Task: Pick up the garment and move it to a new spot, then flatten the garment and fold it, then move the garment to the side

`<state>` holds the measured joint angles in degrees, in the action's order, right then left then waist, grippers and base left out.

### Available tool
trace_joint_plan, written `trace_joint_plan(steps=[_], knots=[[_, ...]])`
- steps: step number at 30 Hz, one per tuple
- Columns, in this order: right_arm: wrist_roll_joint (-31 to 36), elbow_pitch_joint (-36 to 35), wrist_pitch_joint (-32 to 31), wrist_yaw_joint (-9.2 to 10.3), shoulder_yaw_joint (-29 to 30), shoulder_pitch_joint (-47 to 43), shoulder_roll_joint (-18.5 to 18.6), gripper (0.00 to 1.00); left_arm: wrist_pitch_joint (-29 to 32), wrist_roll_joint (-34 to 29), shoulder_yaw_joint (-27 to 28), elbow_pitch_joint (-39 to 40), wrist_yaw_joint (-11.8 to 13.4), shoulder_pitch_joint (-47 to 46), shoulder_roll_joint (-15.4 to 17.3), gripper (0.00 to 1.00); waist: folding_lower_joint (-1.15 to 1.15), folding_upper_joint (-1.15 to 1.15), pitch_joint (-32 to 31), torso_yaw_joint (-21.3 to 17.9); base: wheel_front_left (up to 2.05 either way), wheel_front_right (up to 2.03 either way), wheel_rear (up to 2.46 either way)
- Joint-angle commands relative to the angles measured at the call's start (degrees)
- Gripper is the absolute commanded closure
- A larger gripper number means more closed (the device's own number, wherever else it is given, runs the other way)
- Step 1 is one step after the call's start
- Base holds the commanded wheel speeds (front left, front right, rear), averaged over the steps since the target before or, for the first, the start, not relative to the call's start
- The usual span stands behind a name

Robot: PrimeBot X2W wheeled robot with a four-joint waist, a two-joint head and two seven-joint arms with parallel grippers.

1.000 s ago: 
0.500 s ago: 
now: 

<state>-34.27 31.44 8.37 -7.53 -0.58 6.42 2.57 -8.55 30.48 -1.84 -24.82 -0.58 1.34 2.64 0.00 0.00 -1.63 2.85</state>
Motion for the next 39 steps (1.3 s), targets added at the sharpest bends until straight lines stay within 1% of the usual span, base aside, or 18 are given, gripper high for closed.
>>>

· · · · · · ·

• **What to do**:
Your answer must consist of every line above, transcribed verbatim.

• **Result**:
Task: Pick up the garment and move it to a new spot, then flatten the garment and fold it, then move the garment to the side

`<state>` holds the measured joint angles in degrees, in the action's order, right then left then waist, grippers and base left out.

### Available tool
trace_joint_plan, written `trace_joint_plan(steps=[_], knots=[[_, ...]])`
- steps: step number at 30 Hz, one per tuple
- Columns, in this order: right_arm: wrist_roll_joint (-31 to 36), elbow_pitch_joint (-36 to 35), wrist_pitch_joint (-32 to 31), wrist_yaw_joint (-9.2 to 10.3), shoulder_yaw_joint (-29 to 30), shoulder_pitch_joint (-47 to 43), shoulder_roll_joint (-18.5 to 18.6), gripper (0.00 to 1.00); left_arm: wrist_pitch_joint (-29 to 32), wrist_roll_joint (-34 to 29), shoulder_yaw_joint (-27 to 28), elbow_pitch_joint (-39 to 40), wrist_yaw_joint (-11.8 to 13.4), shoulder_pitch_joint (-47 to 46), shoulder_roll_joint (-15.4 to 17.3), gripper (0.00 to 1.00); waist: folding_lower_joint (-1.15 to 1.15), folding_upper_joint (-1.15 to 1.15), pitch_joint (-32 to 31), torso_yaw_joint (-21.3 to 17.9); base: wheel_front_left (up to 2.05 either way), wheel_front_right (up to 2.03 either way), wheel_rear (up to 2.46 either way)
- Joint-angle commands relative to the angles measured at the call's start (degrees)
- Gripper is the absolute commanded closure
- A larger gripper number means more closed (the device's own number, wherever else it is given, runs the other way)
- Step 1 is one step after the call's start
- Base holds the commanded wheel speeds (front left, front right, rear), averaged over the steps since the target before or, for the first, the start, not relative to the call's start
- The usual span stands behind a name

Robot: PrimeBot X2W wheeled robot with a four-joint waist, a two-joint head and two seven-joint arms with parallel grippers.

1.000 s ago: 
0.500 s ago: 
now: 

<state>-34.27 31.44 8.37 -7.53 -0.58 6.42 2.57 -8.55 30.48 -1.84 -24.82 -0.58 1.34 2.64 0.00 0.00 -1.63 2.85</state>
Motion for the next 39 steps (1.3 s), targets added at the sharpest bends until straight lines stay within 1% of the usual span, base aside, or 18 are given, gripper high for closed.
>>>

Nothing else is needed to finish the exercise.